Cheng Ming-hua, Yao Yong-ming
Department of Anesthesiology, First Affiliated Hospital of Medical College, Shantou University, Shantou 515041, Guangdong, China.
Zhongguo Wei Zhong Bing Ji Jiu Yi Xue. 2003 Jul;15(7):435-7.
To compare effects of esmolol and fentanyl on the hemodynamic and catecholamine response to tracheal intubation in hypertensive patients.
Sixty hypertensive patients were randomly allocated into one of four groups: the patients received 0.9% saline in group A, 2 mg/kg esmolol in group B, 2 microg/kg fentanyl in group C and 2 mg/kg esmolol combined with 2 microg/kg fentanyl in group D before intubation. Tracheal intubation was performed with 0.1 mg/kg midazolam, 0.6 mg/kg atracurium and 2 mg/kg propofol. Systolic arterial pressure (SAP), diastolic arterial pressure (DAP), heart rate (HR), rate-pressure product (RPP), plasma noradrenaline (NA) and adrenaline (A) concentrations were measured before and after intubation.
SAP, DAP, HR, RPP, NA and A levels in group A at 1 and 3 minutes after intubation were significantly higher than the baseline values (all P<0.01). NA levels in group B and SAP in group C increased significantly after intubation (both P<0.05).
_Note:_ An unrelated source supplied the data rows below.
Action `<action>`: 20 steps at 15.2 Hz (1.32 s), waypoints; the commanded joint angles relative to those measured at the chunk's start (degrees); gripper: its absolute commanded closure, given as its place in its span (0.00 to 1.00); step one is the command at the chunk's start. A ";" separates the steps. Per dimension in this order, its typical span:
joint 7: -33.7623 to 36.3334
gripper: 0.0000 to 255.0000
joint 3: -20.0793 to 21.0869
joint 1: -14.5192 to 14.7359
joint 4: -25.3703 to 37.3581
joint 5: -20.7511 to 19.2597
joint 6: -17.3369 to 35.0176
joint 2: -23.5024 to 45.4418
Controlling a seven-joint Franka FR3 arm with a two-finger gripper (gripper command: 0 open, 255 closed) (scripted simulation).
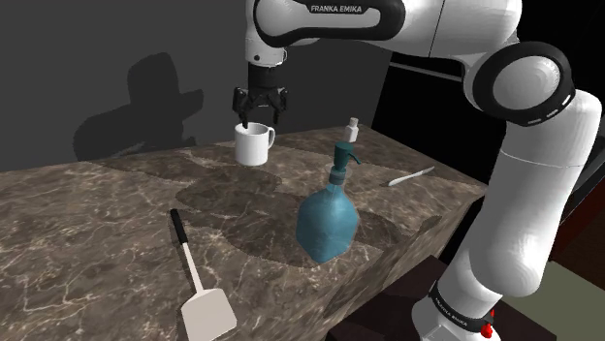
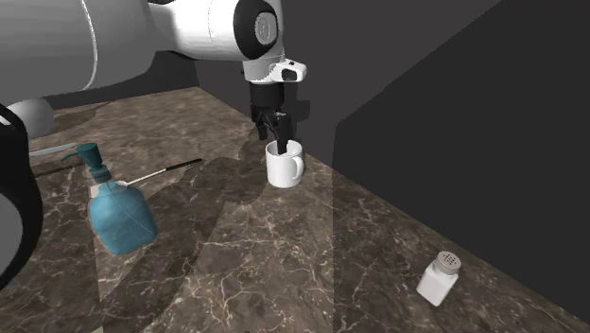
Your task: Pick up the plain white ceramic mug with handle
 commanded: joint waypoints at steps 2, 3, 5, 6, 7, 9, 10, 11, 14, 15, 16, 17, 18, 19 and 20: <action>2.40 0.00 0.55 2.01 10.76 -1.68 -2.64 7.93; 3.04 0.00 0.61 2.82 15.00 -2.29 -3.88 10.87; 3.77 0.00 0.57 4.09 21.40 -3.12 -5.90 15.14; 3.79 0.00 0.54 3.98 20.08 -3.04 -4.92 14.80; 3.82 0.00 0.54 3.85 18.78 -2.96 -3.94 14.46; 3.87 0.00 0.54 3.63 16.44 -2.86 -2.11 13.96; 3.90 0.00 0.54 3.53 15.33 -2.82 -1.21 13.74; 3.92 0.00 0.54 3.43 14.25 -2.79 -0.33 13.55; 3.97 0.00 0.53 3.30 12.62 -2.74 1.03 13.28; 3.90 1.00 0.51 3.26 12.75 -2.74 0.96 13.34; 3.89 1.00 0.50 3.28 12.90 -2.76 0.92 13.46; 3.90 1.00 0.50 3.28 12.90 -2.76 0.94 13.47; 3.90 1.00 0.50 3.28 12.90 -2.76 0.94 13.47; 3.90 1.00 0.50 3.28 12.90 -2.76 0.94 13.47; 3.89 1.00 0.50 3.27 12.87 -2.76 0.95 13.45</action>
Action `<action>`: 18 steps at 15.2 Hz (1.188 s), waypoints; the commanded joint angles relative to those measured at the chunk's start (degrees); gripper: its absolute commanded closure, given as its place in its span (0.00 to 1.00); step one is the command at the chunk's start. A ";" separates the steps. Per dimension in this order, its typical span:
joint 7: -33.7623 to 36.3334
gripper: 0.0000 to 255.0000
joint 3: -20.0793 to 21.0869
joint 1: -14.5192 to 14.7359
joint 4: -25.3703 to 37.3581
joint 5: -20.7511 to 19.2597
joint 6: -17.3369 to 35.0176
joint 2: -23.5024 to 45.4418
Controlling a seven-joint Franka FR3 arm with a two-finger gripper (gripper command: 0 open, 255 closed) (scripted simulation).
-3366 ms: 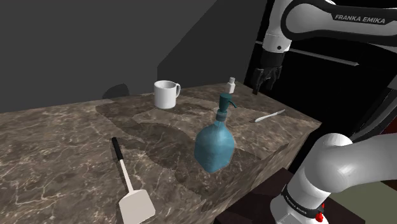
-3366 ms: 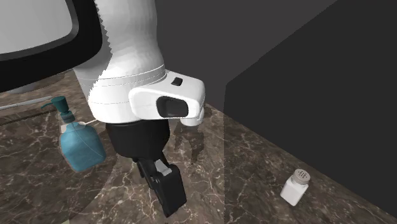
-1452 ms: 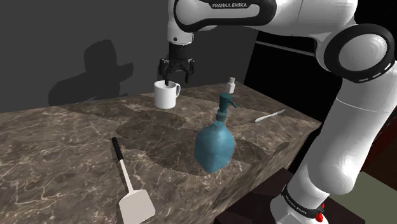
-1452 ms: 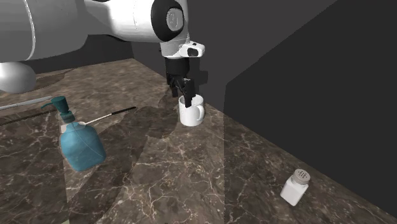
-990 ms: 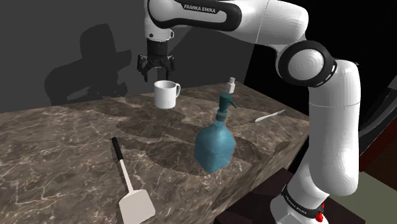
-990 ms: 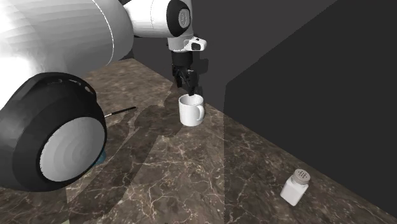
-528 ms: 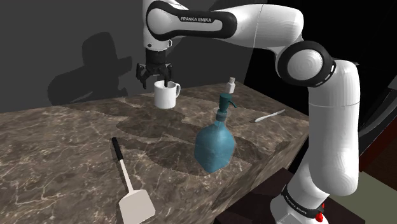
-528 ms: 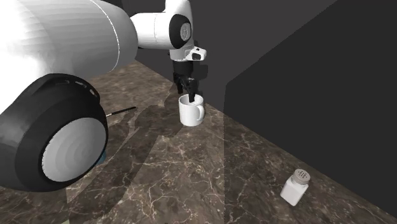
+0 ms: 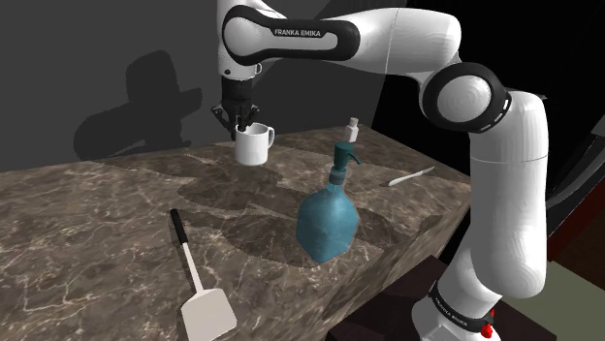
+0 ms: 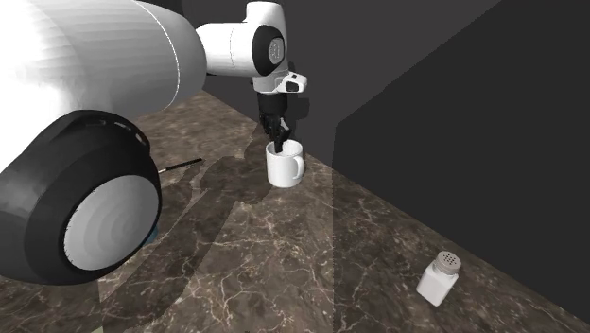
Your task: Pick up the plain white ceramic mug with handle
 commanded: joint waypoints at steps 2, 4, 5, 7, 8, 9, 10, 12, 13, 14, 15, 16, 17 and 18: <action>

The hemodynamics and catecholamine in group D after intubation were not significantly different from the baselines (all P>0.05).
2 mg/kg esmolol or 2 microg/kg fentanyl can partly reduce hemodynamic response to intubation and 2 mg/kg esmolol combined with 2 microg/kg fentanyl can completely attenuate the hemodynamic and catecholamine response in hypertensive patients.
比较艾司洛尔和芬太尼对高血压患者气管插管时血流动力学及儿茶酚胺反应的影响。
60例高血压患者随机分为四组:A组患者插管前输注0.9%生理盐水;B组患者插管前输注2mg/kg艾司洛尔;C组患者插管前输注2μg/kg芬太尼;D组患者插管前输注2mg/kg艾司洛尔联合2μg/kg芬太尼。采用0.1mg/kg咪达唑仑、0.6mg/kg阿曲库铵和2mg/kg丙泊酚进行气管插管。于插管前后测量收缩压(SAP)、舒张压(DAP)、心率(HR)、率压积(RPP)、血浆去甲肾上腺素(NA)和肾上腺素(A)浓度。
A组插管后1分钟和3分钟时的SAP、DAP、HR、RPP、NA和A水平均显著高于基线值(均P<0.01)。B组NA水平和C组SAP在插管后显著升高(均P<0.05)。D组插管后的血流动力学和儿茶酚胺水平与基线值相比无显著差异(均P>0.05)。
2mg/kg艾司洛尔或2μg/kg芬太尼可部分减轻插管时的血流动力学反应,2mg/kg艾司洛尔联合2μg/kg芬太尼可完全减弱高血压患者插管时的血流动力学及儿茶酚胺反应。